# YOUR ASSIGNMENT
In the entries below, the lines from the one with "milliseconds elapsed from" through the one with "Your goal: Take" are to be copied exactly; both ends count.

■ ■ ■ ■ ■

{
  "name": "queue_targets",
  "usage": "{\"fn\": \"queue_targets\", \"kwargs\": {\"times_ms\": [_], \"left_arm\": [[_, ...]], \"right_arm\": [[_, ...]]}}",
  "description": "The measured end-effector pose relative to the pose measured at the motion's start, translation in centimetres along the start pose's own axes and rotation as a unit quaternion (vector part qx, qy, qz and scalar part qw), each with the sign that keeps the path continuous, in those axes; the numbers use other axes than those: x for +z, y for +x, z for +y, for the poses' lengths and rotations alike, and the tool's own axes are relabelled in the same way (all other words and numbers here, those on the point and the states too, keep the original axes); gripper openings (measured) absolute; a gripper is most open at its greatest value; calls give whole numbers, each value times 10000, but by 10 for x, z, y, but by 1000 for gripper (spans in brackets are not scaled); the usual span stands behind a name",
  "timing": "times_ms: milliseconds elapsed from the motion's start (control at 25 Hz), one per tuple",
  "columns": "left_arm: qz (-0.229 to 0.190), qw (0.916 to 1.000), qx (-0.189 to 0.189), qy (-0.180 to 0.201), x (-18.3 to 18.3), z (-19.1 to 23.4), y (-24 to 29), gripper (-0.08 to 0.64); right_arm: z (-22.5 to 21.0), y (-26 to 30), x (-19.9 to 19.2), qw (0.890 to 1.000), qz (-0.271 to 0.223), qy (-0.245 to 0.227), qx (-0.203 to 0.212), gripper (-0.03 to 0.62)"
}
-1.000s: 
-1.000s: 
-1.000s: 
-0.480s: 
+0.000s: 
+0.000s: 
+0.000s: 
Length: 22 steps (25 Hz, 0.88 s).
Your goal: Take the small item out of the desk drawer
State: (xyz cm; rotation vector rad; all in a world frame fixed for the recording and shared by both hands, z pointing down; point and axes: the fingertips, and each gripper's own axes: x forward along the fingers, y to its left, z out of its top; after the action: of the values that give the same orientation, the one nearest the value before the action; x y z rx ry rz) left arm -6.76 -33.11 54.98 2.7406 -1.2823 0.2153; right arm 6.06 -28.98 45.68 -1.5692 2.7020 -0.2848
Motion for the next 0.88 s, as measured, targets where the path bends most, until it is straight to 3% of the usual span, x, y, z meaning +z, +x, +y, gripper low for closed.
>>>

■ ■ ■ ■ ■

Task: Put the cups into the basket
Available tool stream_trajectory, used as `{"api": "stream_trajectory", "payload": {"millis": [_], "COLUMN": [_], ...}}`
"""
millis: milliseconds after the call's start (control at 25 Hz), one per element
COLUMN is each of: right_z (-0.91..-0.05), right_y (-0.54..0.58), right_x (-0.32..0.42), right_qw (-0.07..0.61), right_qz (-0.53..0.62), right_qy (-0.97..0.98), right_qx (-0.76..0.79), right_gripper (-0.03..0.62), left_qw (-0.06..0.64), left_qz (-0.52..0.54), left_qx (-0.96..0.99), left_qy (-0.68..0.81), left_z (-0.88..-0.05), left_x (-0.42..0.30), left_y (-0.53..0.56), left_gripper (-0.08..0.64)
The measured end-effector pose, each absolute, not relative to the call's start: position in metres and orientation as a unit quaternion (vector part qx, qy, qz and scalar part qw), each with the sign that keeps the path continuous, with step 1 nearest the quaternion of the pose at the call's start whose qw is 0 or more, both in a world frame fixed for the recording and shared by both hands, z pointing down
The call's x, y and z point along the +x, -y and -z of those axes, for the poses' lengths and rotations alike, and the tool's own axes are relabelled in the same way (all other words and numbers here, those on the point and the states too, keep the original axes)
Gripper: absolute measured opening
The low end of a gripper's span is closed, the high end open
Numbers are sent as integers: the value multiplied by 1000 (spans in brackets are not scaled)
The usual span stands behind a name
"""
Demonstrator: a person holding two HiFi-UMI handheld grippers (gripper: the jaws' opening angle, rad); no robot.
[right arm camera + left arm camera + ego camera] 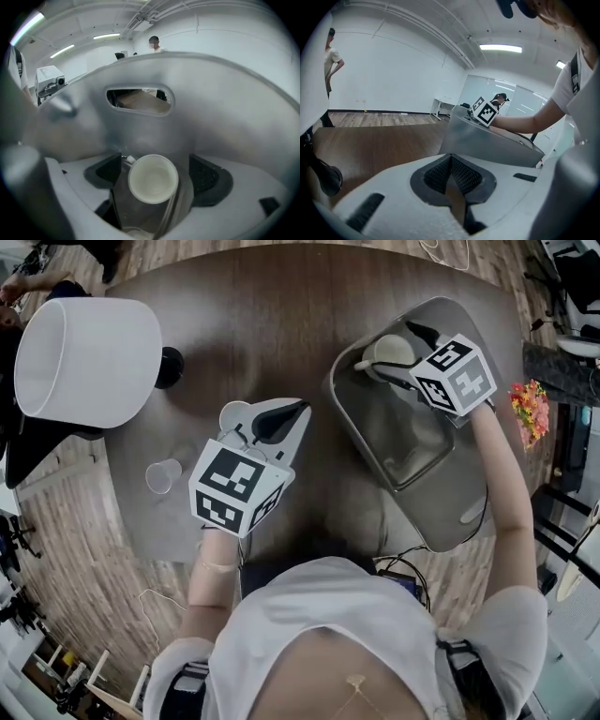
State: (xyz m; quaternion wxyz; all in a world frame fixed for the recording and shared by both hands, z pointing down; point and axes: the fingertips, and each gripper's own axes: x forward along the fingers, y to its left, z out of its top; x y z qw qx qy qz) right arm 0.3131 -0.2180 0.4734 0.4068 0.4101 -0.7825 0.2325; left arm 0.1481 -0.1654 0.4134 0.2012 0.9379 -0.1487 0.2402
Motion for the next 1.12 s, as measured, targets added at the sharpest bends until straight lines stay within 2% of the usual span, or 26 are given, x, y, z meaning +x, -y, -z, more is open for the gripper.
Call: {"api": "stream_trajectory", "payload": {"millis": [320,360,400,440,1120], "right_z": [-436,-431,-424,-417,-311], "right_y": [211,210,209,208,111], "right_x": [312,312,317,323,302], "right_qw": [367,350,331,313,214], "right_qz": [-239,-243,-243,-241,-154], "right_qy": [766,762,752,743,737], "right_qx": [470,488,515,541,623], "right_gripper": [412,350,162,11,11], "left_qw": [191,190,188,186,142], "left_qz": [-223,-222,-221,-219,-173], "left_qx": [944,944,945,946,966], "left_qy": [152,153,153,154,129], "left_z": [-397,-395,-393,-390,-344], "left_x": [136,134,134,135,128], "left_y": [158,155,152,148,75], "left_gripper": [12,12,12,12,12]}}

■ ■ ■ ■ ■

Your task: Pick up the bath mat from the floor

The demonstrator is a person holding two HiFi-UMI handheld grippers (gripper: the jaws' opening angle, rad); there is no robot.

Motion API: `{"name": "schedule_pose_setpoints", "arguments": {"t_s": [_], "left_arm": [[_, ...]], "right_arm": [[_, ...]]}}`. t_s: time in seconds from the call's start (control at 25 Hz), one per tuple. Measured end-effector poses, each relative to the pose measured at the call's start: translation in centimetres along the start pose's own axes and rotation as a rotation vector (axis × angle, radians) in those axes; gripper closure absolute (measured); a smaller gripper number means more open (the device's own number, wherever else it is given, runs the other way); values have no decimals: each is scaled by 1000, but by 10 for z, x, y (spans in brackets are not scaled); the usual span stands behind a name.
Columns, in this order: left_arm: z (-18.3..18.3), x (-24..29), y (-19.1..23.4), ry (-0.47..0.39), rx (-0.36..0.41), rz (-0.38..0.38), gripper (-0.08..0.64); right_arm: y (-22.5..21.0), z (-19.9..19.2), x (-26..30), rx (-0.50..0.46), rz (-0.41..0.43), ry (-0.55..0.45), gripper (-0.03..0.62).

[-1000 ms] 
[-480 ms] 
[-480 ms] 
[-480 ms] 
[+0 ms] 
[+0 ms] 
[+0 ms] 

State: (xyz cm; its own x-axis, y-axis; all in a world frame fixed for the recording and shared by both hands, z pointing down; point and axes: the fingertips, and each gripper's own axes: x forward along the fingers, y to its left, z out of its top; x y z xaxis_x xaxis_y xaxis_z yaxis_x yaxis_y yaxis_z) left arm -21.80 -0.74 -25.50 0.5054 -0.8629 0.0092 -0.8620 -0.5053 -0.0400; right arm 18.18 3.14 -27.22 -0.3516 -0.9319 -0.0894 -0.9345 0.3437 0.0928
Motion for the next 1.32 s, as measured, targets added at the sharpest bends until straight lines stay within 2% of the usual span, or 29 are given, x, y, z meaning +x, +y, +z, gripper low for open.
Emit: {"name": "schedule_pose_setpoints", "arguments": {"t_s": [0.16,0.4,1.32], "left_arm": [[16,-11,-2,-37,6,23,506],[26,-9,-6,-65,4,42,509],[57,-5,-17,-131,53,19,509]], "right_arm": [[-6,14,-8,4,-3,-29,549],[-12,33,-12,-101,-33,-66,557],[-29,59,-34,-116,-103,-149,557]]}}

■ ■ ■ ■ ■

# REPLY TO THE TASK
  "timing": "times_ms: milliseconds elapsed from the motion's start (control at 25 Hz), one per tuple",
  "columns": "left_arm: qz (-0.229 to 0.190), qw (0.916 to 1.000), qx (-0.189 to 0.189), qy (-0.180 to 0.201), x (-18.3 to 18.3), z (-19.1 to 23.4), y (-24 to 29), gripper (-0.08 to 0.64); right_arm: z (-22.5 to 21.0), y (-26 to 30), x (-19.9 to 19.2), qw (0.890 to 1.000), qz (-0.271 to 0.223), qy (-0.245 to 0.227), qx (-0.203 to 0.212), gripper (-0.03 to 0.62)"
}
-1.000s: 
-1.000s: 
-1.000s: 
-0.480s: 
+0.000s: 
+0.000s: 
+0.000s: 
Length: 22 steps (25 Hz, 0.88 s).
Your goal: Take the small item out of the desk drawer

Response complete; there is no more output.